YOUR GOAL:
When the string "output" is part of a line in the data below, report the whole line.

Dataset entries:
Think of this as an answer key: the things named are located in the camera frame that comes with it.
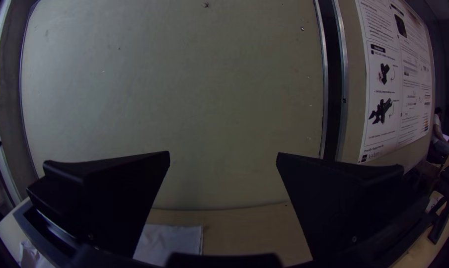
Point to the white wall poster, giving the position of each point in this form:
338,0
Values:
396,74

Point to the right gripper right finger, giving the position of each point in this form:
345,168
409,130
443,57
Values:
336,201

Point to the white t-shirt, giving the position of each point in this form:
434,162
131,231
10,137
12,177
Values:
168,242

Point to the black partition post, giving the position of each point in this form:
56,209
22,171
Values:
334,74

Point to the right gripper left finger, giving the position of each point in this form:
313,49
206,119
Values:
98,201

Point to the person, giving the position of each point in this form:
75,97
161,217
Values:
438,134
==
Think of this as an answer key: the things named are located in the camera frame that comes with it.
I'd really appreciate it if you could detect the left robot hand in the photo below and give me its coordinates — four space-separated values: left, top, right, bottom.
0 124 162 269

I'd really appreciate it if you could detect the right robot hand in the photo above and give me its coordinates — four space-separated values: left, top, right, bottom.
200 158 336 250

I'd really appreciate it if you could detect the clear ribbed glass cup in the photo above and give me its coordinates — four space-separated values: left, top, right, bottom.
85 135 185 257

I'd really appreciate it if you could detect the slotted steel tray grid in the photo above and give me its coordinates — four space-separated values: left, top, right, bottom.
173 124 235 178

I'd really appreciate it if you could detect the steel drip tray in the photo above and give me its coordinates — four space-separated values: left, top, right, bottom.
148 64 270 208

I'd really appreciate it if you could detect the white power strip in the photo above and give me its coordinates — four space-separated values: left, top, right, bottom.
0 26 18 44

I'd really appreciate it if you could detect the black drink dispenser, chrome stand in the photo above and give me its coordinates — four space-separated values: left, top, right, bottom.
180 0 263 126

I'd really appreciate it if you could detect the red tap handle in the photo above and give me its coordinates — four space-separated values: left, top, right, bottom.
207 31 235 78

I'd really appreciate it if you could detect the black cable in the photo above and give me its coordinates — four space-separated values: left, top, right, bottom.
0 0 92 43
---
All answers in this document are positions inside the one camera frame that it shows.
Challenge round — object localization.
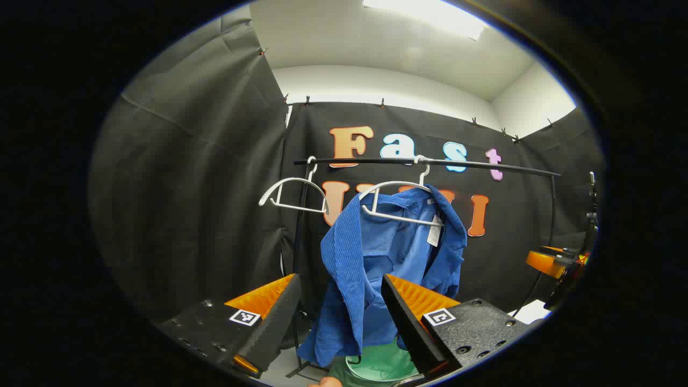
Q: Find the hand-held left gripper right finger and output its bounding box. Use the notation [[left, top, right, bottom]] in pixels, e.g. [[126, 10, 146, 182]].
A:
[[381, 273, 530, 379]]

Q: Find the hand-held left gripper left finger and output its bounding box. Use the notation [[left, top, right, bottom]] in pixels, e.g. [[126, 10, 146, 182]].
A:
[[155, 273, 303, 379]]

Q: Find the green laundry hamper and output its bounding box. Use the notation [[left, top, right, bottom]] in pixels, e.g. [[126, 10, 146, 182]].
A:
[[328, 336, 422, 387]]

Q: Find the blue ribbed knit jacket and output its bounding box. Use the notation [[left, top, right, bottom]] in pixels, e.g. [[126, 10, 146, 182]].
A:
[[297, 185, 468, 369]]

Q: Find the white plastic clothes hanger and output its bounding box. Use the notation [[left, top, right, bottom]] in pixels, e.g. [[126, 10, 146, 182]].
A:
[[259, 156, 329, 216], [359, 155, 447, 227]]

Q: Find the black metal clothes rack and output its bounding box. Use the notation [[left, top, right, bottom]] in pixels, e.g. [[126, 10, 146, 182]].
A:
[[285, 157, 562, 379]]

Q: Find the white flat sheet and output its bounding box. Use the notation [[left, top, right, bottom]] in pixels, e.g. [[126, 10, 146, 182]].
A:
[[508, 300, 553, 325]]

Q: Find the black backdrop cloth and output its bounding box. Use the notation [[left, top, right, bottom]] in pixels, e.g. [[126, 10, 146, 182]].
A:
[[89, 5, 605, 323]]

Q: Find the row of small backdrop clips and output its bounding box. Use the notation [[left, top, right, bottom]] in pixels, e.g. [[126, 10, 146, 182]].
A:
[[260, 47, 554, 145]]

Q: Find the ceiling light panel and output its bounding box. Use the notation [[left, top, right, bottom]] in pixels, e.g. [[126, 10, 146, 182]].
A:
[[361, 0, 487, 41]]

SOLUTION BELOW:
Q: Find the hand-held left gripper right finger and output its bounding box. Use the notation [[left, top, right, bottom]] in pixels, e.g. [[126, 10, 146, 182]].
Q: Find the hand-held left gripper left finger and output its bounding box. Use the notation [[left, top, right, bottom]] in pixels, e.g. [[126, 10, 146, 182]].
Q: Find the green laundry hamper and output its bounding box. Use the notation [[left, top, right, bottom]] in pixels, e.g. [[126, 10, 146, 182]].
Q: Find the blue ribbed knit jacket and output its bounding box. Use the notation [[left, top, right, bottom]] in pixels, e.g. [[126, 10, 146, 182]].
Q: Find the white plastic clothes hanger and output its bounding box. Use the notation [[left, top, right, bottom]] in pixels, e.g. [[126, 10, 146, 182]].
Q: Find the black metal clothes rack and output its bounding box. Use the notation [[left, top, right, bottom]] in pixels, e.g. [[126, 10, 146, 182]].
Q: Find the white flat sheet and output its bounding box. Use the notation [[left, top, right, bottom]] in pixels, e.g. [[126, 10, 146, 182]].
Q: Find the black backdrop cloth and output its bounding box. Use the notation [[left, top, right, bottom]] in pixels, e.g. [[126, 10, 146, 182]].
Q: Find the row of small backdrop clips and output its bounding box. Use the notation [[left, top, right, bottom]] in pixels, e.g. [[126, 10, 146, 182]].
Q: Find the ceiling light panel and output its bounding box. Use the notation [[left, top, right, bottom]] in pixels, e.g. [[126, 10, 146, 182]].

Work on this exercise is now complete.